Sales and marketing expense before stock-based compensation

   $ 12,157    68 %   $ 13,523    58 %

Stock-based compensation

     230    1 %     318    2 %
                          

Total sales and marketing expense

   $ 12,387    69 %   $ 13,841    60 %
                          

Sales and marketing expense in the first quarter of 2007 increased as a percentage of revenue driven primarily by comparable advertising costs on lower revenue. In total, expenses decreased from the same quarter in 2006 primarily due to reduced payroll and related expenses as we have scaled back headcount during 2006 and reduced our workforce in January 2007.

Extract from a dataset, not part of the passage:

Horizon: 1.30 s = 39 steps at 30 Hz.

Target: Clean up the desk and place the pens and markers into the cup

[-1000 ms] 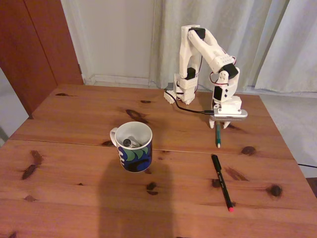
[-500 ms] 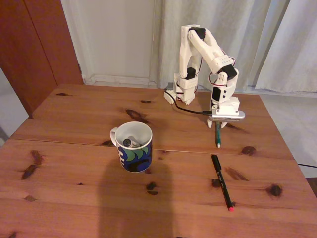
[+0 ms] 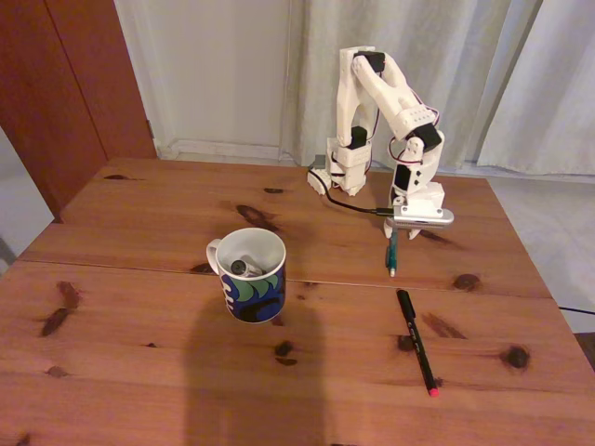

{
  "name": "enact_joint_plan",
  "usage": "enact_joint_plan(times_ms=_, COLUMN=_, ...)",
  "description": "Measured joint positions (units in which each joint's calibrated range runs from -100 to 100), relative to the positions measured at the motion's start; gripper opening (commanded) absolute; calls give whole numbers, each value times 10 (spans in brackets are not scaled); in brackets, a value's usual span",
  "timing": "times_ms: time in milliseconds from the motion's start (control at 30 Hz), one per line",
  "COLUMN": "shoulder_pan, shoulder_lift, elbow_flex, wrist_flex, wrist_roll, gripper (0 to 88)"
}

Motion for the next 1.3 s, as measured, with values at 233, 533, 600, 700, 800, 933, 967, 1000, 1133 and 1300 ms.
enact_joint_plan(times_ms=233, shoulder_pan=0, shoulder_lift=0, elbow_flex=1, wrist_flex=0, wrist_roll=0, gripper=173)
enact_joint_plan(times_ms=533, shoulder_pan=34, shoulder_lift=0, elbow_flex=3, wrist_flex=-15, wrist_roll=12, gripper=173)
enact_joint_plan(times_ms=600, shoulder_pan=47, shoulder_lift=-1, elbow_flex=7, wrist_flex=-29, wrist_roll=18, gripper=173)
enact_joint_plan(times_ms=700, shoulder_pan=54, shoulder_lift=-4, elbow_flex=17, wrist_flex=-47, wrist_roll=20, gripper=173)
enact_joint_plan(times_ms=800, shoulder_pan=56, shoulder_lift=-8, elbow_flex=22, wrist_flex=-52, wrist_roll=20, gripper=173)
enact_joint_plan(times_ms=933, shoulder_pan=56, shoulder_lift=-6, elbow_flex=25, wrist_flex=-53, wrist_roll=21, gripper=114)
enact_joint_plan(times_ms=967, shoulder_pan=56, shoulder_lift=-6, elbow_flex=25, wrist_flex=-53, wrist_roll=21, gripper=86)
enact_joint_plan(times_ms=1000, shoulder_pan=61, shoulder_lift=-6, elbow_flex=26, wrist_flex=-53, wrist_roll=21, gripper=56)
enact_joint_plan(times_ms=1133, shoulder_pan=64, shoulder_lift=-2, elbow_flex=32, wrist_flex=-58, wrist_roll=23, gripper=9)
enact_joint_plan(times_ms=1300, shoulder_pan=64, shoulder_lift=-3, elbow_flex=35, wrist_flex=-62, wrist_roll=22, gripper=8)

Technology and Product Development

 

     Three months ended March 31,  
     2007    % of Revenue     2006    % of Revenue  

Technology and product development expense before stock-based compensation

   $ 2,675    15 %   $ 2,695    11 %

Stock-based compensation

     115    1 %     141    1 %
                          

Total technology and product development expense

   $ 2,790    16 %   $ 2,836    12 %
                          

Technology and product development expense decreased slightly in total dollars, but increased as a percentage of revenue for the quarter ended March 31, 2007 as compared to the same period in 2006, primarily due to lower revenues. The reduction in payroll and related expenses resulting from the reduction in workforce in January 2007, as well as reduced contractor expense were partially offset by severance costs related to the reduction in force.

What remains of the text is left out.